Your job with the data below: print everything from the line that holds "This annotation round concerns the short steel socket front." down to the line that holds "pixel 56 230", ends included, exactly, and nothing else.
━━━━━━━━━━━━━━━━
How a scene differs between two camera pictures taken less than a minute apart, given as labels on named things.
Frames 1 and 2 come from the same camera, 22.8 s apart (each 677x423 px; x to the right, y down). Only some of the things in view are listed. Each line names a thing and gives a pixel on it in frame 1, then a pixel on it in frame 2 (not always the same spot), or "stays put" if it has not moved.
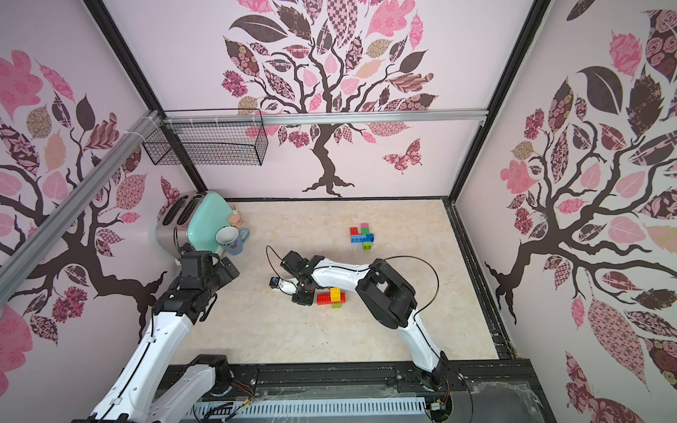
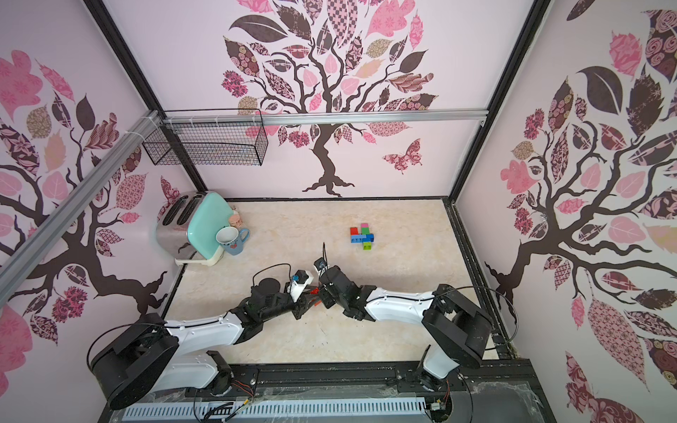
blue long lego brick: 362,238 stays put
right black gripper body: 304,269 -> 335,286
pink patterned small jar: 235,220 stays put
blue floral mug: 232,239 stays put
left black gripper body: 221,277 -> 286,302
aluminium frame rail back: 301,117 stays put
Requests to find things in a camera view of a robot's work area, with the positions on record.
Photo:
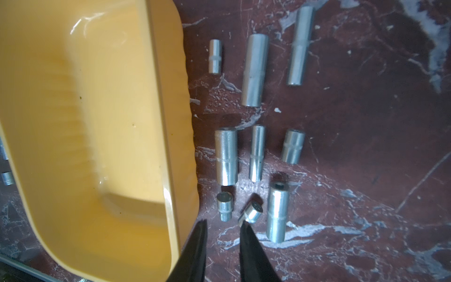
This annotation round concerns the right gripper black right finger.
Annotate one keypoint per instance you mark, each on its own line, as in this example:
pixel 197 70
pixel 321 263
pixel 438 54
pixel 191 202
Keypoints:
pixel 254 264

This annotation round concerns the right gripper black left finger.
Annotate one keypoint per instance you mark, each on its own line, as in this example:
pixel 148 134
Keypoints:
pixel 191 265

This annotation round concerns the wide socket third row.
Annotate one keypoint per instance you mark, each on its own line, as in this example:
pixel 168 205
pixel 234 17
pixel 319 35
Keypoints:
pixel 277 211

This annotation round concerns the small steel socket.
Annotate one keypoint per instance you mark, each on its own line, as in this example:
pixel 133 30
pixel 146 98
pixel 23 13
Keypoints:
pixel 251 213

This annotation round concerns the small steel socket gripper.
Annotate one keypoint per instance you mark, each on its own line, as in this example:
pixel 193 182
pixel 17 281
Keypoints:
pixel 225 205

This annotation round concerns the wide steel socket second row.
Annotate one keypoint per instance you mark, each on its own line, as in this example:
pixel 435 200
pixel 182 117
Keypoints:
pixel 226 156

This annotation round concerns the short steel socket front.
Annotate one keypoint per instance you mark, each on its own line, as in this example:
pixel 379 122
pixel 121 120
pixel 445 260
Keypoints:
pixel 292 146

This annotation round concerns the short steel socket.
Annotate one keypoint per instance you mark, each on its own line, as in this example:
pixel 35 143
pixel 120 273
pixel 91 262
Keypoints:
pixel 292 146
pixel 215 56

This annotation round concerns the thin steel socket second row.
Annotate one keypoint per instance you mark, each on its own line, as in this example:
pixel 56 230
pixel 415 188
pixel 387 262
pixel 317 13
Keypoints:
pixel 257 153

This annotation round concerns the yellow plastic storage tray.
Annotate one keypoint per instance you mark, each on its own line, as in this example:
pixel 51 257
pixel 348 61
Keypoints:
pixel 96 122

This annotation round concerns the long socket gripper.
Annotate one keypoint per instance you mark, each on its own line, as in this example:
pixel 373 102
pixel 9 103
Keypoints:
pixel 7 178

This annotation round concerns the long socket second row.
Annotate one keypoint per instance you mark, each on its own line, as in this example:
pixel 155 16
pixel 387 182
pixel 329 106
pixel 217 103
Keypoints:
pixel 3 151

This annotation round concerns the thin long steel socket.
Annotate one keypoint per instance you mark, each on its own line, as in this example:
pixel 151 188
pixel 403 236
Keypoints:
pixel 300 45

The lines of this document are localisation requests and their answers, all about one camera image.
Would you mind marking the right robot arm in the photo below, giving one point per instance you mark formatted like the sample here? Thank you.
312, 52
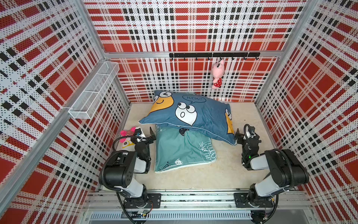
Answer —
285, 171

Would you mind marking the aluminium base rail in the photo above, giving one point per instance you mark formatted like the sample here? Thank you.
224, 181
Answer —
201, 206

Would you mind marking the teal cat pillow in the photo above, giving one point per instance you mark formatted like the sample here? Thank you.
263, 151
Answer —
179, 148

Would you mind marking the black hook rail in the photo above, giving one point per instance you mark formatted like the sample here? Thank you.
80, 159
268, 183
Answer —
215, 54

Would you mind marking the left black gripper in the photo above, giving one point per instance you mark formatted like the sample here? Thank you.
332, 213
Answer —
144, 140

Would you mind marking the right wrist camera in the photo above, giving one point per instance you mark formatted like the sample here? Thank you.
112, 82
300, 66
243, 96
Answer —
249, 131

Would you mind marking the white wire mesh basket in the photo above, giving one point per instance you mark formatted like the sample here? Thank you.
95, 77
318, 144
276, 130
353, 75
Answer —
90, 98

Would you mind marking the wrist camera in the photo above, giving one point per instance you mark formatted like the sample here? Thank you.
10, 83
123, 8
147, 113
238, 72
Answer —
139, 132
249, 131

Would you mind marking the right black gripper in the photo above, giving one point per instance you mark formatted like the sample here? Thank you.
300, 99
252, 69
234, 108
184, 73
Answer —
247, 139

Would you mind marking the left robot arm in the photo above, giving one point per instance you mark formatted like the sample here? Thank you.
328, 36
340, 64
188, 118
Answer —
130, 156

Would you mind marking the pink pig plush toy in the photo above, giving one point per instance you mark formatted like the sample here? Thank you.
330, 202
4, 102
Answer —
217, 71

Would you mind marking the blue cartoon pillow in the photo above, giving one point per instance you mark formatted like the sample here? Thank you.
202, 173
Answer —
210, 117

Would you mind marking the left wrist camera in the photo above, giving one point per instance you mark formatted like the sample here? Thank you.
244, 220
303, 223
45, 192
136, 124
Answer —
139, 132

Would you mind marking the pink striped plush doll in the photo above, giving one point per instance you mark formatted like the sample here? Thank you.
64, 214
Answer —
126, 143

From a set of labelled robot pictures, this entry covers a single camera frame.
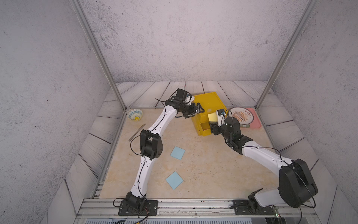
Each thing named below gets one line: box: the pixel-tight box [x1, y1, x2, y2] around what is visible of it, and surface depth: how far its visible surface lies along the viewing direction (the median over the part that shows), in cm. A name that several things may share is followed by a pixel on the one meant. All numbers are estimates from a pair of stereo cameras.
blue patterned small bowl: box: [126, 108, 144, 121], surface depth 117 cm
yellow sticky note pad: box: [207, 112, 218, 122], surface depth 86 cm
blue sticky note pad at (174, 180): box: [165, 170, 184, 191], surface depth 84 cm
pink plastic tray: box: [240, 107, 262, 129], surface depth 110 cm
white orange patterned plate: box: [228, 106, 255, 125], surface depth 117 cm
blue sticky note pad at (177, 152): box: [169, 146, 186, 161], surface depth 96 cm
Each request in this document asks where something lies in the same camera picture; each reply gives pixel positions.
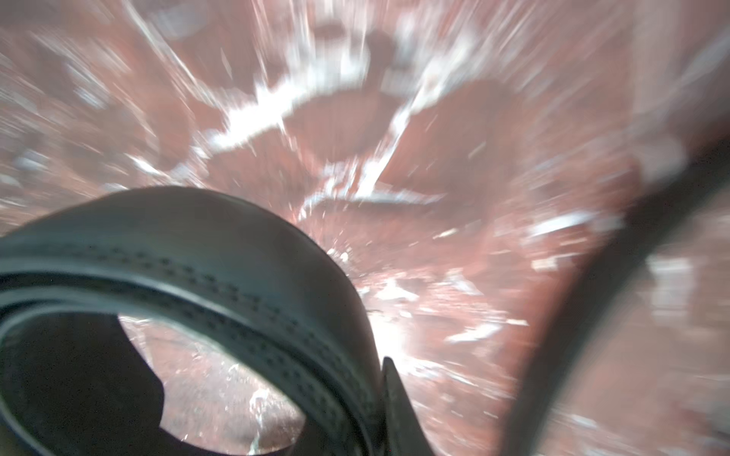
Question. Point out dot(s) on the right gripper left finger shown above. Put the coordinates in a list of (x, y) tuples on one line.
[(73, 384)]

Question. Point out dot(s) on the black belt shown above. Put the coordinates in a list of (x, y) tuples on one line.
[(587, 302), (242, 278)]

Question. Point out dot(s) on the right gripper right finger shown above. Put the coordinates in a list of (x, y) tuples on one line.
[(404, 435)]

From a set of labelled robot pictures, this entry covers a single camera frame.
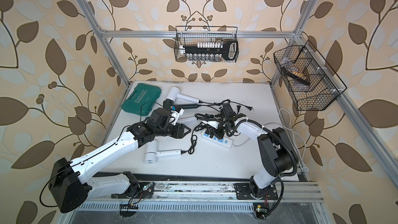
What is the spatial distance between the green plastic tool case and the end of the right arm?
435 mm

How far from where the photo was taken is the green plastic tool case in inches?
40.6

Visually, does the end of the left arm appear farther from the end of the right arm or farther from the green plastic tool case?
the green plastic tool case

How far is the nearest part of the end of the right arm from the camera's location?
2.23 feet
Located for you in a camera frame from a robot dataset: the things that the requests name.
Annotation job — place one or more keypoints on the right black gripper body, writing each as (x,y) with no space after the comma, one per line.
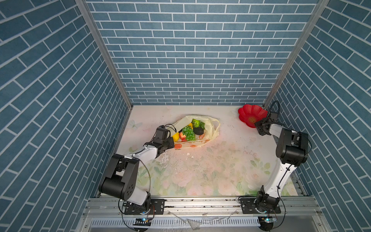
(260,125)

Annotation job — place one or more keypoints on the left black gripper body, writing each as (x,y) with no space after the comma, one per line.
(167,143)

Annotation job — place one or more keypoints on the red flower-shaped plate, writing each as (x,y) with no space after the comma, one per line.
(251,114)

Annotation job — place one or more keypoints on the cream printed plastic bag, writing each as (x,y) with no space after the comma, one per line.
(211,131)

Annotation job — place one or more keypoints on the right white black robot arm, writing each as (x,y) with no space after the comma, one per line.
(292,150)

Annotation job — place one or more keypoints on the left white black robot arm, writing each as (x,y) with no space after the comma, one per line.
(120,176)

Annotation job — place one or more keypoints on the yellow lemon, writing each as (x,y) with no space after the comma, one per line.
(176,137)

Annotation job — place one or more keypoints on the red strawberry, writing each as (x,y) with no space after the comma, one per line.
(182,136)

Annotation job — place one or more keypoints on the green grape bunch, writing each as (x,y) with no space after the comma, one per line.
(190,135)

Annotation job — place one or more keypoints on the dark avocado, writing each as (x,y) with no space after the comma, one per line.
(198,130)

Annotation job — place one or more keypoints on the light green pear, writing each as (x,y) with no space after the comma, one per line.
(196,123)

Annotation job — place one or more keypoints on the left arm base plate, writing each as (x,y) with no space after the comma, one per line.
(150,206)

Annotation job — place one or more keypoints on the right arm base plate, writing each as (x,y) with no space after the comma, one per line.
(259,206)

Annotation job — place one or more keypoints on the aluminium front rail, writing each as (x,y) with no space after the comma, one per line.
(207,206)

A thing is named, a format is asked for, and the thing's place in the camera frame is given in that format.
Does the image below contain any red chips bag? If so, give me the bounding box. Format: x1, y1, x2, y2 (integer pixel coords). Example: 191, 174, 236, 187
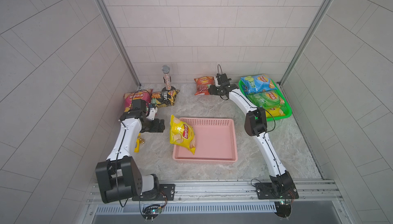
194, 76, 215, 96

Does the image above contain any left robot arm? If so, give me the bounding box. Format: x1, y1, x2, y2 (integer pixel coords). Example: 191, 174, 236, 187
95, 108, 165, 204

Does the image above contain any right corner aluminium post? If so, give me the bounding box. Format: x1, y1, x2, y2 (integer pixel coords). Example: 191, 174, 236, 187
278, 0, 334, 86

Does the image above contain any green cucumber chips bag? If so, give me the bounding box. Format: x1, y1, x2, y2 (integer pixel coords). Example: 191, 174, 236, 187
247, 90, 285, 110

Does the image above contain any magenta chips bag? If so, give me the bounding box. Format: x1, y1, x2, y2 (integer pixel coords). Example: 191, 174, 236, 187
124, 89, 153, 112

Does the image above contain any pink plastic basket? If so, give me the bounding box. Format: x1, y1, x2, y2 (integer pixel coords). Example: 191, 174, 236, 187
173, 117, 238, 164

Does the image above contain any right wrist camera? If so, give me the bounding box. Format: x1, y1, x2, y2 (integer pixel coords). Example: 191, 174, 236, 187
215, 73, 231, 86

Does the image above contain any yellow chips bag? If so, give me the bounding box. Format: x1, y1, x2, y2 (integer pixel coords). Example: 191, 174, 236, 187
169, 115, 196, 154
266, 108, 287, 118

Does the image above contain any left corner aluminium post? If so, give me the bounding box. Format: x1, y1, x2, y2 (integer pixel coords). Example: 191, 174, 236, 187
94, 0, 141, 87

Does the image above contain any circuit board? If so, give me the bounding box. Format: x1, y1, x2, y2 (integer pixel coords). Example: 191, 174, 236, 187
140, 204, 166, 222
274, 201, 292, 219

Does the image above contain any left circuit board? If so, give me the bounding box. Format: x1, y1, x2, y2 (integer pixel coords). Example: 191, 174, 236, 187
140, 204, 166, 222

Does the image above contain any right circuit board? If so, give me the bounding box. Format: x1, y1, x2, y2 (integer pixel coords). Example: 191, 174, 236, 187
274, 201, 292, 219

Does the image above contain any light blue chips bag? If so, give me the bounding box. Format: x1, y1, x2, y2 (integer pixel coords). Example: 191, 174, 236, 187
241, 74, 276, 94

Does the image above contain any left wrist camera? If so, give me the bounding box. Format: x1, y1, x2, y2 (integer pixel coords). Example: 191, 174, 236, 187
130, 99, 158, 121

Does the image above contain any corner aluminium post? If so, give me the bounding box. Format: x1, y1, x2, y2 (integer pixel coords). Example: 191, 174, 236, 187
278, 0, 334, 86
94, 0, 141, 87

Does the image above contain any yellow plastic triangle frame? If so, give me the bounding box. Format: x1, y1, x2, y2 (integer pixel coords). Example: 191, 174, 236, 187
134, 133, 141, 153

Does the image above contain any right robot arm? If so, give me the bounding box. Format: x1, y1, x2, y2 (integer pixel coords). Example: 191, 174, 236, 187
209, 82, 299, 200

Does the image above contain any glitter microphone on stand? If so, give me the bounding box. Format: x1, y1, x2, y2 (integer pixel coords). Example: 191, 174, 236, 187
162, 65, 176, 91

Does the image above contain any green plastic basket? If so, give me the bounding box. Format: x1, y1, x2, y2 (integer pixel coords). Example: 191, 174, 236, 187
238, 80, 292, 122

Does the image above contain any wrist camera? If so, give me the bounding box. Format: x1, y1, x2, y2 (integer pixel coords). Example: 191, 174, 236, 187
215, 73, 231, 86
130, 99, 158, 121

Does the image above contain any brass knob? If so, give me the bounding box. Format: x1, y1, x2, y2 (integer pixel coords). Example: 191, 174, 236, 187
138, 137, 145, 144

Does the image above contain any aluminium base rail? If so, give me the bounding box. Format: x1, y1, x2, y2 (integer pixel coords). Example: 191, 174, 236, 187
83, 180, 347, 220

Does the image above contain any black snack bag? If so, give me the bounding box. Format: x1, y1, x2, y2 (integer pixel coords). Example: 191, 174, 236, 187
151, 89, 180, 108

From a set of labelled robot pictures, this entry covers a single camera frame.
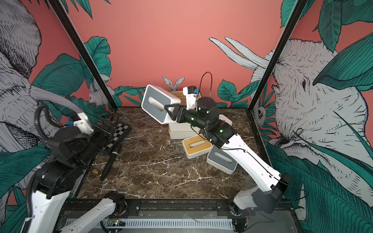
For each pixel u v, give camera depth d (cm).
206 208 75
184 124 55
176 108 53
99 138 48
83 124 49
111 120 119
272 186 39
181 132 93
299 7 69
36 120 33
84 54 86
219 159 91
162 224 70
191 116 54
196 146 95
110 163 87
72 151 38
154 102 70
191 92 53
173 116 54
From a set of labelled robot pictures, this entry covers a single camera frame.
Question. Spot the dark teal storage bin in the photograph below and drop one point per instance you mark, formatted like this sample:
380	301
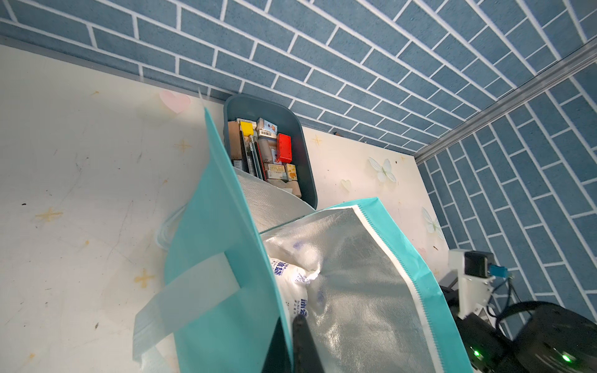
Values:
260	153

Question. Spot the brown small box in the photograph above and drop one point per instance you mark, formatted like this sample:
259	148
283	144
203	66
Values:
235	141

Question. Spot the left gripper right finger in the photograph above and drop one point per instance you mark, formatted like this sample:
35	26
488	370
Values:
305	354

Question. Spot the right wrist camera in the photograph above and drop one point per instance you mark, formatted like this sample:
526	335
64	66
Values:
477	274

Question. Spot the white ice pack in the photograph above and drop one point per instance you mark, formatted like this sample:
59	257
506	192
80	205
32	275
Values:
293	282

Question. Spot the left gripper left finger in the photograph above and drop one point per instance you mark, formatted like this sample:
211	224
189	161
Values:
277	359

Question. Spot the yellow small box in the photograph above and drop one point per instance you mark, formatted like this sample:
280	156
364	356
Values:
247	128

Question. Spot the red small box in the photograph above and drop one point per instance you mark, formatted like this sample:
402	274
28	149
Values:
284	146

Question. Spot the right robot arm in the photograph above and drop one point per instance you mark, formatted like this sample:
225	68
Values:
554	339

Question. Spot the teal insulated delivery bag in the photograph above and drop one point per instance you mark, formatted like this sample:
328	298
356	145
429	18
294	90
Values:
375	306
━━━━━━━━━━━━━━━━
» **Output for this task**
This annotation round concerns the short steel socket front.
Annotate one keypoint per instance you mark, each on its own line, as in this example:
pixel 379 122
pixel 121 120
pixel 445 260
Keypoints:
pixel 292 146

This annotation round concerns the short steel socket.
Annotate one keypoint per instance you mark, each on its own line, as in this example:
pixel 35 143
pixel 120 273
pixel 91 262
Keypoints:
pixel 292 146
pixel 215 56

This annotation round concerns the thin steel socket second row.
Annotate one keypoint per instance you mark, each on its own line, as in this example:
pixel 56 230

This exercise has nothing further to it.